Romans 8:31-32, “If God is for us, who can be against us? He who did not spare his own Son, but handed him over to us all. How will he not give us everything else along with him.”
The Liturgy of the Word, prayed at every mass of the faithful around the world is a beautiful gift the Church gives us. It is a present bestowed on us every day. As we hear and meditate on the Word, we carefully unwrap this gift to discover what lies beneath. The living Word speaks to our souls. The Old Testament reading, the second reading, and the Gospel are all connected. A spiritual truth is revealed. It is the ribbon that wraps the gift that is presented to us.
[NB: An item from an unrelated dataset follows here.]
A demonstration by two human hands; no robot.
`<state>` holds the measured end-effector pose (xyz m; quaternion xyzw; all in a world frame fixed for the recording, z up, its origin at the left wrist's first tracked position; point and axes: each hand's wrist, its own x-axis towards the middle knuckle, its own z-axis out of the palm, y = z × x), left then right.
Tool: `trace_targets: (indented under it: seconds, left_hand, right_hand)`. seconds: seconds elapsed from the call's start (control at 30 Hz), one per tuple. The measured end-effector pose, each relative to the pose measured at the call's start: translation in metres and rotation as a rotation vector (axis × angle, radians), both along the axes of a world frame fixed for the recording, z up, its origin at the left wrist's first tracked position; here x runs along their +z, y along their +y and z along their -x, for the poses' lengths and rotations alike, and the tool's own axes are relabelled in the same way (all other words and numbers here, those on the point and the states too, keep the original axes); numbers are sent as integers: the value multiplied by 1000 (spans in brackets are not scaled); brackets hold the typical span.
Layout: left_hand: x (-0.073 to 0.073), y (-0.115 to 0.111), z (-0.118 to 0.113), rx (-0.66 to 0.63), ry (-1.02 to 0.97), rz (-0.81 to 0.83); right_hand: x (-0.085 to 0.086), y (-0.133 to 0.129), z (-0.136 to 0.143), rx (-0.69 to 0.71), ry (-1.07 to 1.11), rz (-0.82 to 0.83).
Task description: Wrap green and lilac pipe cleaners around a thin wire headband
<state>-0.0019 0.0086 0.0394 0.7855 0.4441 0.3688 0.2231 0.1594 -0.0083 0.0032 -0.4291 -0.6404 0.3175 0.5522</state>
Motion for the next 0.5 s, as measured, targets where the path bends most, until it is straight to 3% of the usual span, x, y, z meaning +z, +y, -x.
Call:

On the second Sunday of Lent, this is especially the case. In the first reading, Abraham is called to a great test of faith, “the binding of Isaac,” referred to as Abedah in the Jewish commentaries. This passage is a preemptive for Christ’s passion. It shows God’s love for us by sacrificing his Son as the Lord for the new covenant. Something he spared Abraham.
Abraham withstood the task in his willingness to give his Son, Isaac, to God. What is really the meaning of God’s request and the reason? It is a test to allow Abraham to ask if there is anything in his life more important than God? What is he attached to that is keeping him from following God and doing his will? This is something we must ask ourselves if we are to progress in the spiritual journey. It is a question that needs to be asked continually.
The second reading is by St. Paul and he asks, “If God is for us, who can be against us? Roman 8:31. What more do we need?
What does God give Abraham for his faithfulness, trust and surrender? He promises because you acted as you did and not withhold from me your beloved Son, I will bless you abundantly.
This leads us to the Gospel reading of the transfiguration. The Greek word, transfiguration, means metamorphosis in English. This transformation is the spiritual journey we are all called to. The Father shares the divinity of his Son and tells us how we, too, can share in his divine nature by “listening to him.” Mark 9:7. This is the abundant blessing we, too, can receive – oneness with God through Christ. Archbishop Louis Martinez, spiritual author and the first official primate of Mexico, puts this perfectly, “Do you wish to look at the Father? Look at Jesus.”
This Lent ask: what am I withholding from God? Is it my time, talent, money? Where do I lack faith and trust? Am I spending time with him? Am I listening to him? Am I obeying his commands and His will? Will I pass the test? It is a test we must not fail.